[Goal of the exercise] Beginning with the first line of the data below, set down each line exactly through the line that contains "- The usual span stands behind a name".

[The data]
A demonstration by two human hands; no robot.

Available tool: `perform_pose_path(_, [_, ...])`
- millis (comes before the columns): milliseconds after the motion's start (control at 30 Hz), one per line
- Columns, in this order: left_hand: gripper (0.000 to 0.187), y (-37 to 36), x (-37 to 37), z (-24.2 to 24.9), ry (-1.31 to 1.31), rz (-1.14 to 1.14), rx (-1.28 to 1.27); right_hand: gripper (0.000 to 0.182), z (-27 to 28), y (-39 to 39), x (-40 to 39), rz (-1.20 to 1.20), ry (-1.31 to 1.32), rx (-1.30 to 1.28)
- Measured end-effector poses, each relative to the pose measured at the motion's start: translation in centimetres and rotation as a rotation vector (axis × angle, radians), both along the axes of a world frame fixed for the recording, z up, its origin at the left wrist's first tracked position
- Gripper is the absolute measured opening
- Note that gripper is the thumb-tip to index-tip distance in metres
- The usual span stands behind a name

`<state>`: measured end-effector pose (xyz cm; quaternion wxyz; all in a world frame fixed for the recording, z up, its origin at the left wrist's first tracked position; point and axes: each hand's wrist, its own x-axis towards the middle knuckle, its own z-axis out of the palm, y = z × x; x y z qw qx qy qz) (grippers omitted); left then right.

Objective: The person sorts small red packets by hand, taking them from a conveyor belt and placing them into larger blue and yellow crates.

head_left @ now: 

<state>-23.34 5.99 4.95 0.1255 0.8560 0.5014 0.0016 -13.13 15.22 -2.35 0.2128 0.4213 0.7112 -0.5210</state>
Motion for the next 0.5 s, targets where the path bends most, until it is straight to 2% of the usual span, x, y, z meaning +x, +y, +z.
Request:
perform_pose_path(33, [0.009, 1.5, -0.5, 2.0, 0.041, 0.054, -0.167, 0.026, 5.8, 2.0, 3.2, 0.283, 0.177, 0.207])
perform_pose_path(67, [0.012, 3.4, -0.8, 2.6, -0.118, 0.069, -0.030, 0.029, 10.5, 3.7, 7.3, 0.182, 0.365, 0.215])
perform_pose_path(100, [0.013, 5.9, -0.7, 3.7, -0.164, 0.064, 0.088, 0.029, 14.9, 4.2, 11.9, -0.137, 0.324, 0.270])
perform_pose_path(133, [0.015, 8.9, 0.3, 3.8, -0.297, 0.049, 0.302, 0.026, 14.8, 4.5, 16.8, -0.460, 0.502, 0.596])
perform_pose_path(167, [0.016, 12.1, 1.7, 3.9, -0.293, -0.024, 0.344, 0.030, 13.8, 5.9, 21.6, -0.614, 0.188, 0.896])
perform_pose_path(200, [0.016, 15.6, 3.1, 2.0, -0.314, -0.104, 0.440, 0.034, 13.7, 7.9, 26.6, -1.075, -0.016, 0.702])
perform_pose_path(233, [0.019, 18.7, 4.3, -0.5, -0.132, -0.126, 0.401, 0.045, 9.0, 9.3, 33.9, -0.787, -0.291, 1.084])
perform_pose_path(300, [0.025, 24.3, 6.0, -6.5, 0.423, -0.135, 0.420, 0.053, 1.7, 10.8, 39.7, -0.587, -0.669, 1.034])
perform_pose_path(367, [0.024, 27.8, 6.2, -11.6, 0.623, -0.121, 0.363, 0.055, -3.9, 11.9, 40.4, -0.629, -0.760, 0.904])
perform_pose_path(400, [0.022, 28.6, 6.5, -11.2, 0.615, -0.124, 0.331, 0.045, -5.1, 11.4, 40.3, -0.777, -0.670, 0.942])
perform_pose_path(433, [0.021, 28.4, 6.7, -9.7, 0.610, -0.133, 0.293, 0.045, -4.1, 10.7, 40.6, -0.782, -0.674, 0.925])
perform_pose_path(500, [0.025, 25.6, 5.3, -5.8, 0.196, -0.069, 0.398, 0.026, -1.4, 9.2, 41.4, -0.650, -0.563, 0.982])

[Expected answer]
A demonstration by two human hands; no robot.

Available tool: `perform_pose_path(_, [_, ...])`
- millis (comes before the columns): milliseconds after the motion's start (control at 30 Hz), one per line
- Columns, in this order: left_hand: gripper (0.000 to 0.187), y (-37 to 36), x (-37 to 37), z (-24.2 to 24.9), ry (-1.31 to 1.31), rz (-1.14 to 1.14), rx (-1.28 to 1.27); right_hand: gripper (0.000 to 0.182), z (-27 to 28), y (-39 to 39), x (-40 to 39), rz (-1.20 to 1.20), ry (-1.31 to 1.32), rx (-1.30 to 1.28)
- Measured end-effector poses, each relative to the pose measured at the motion's start: translation in centimetres and rotation as a rotation vector (axis × angle, radians), both along the axes of a world frame fixed for the recording, z up, its origin at the left wrist's first tracked position
- Gripper is the absolute measured opening
- Note that gripper is the thumb-tip to index-tip distance in metres
- The usual span stands behind a name

There's nothing else to the answer.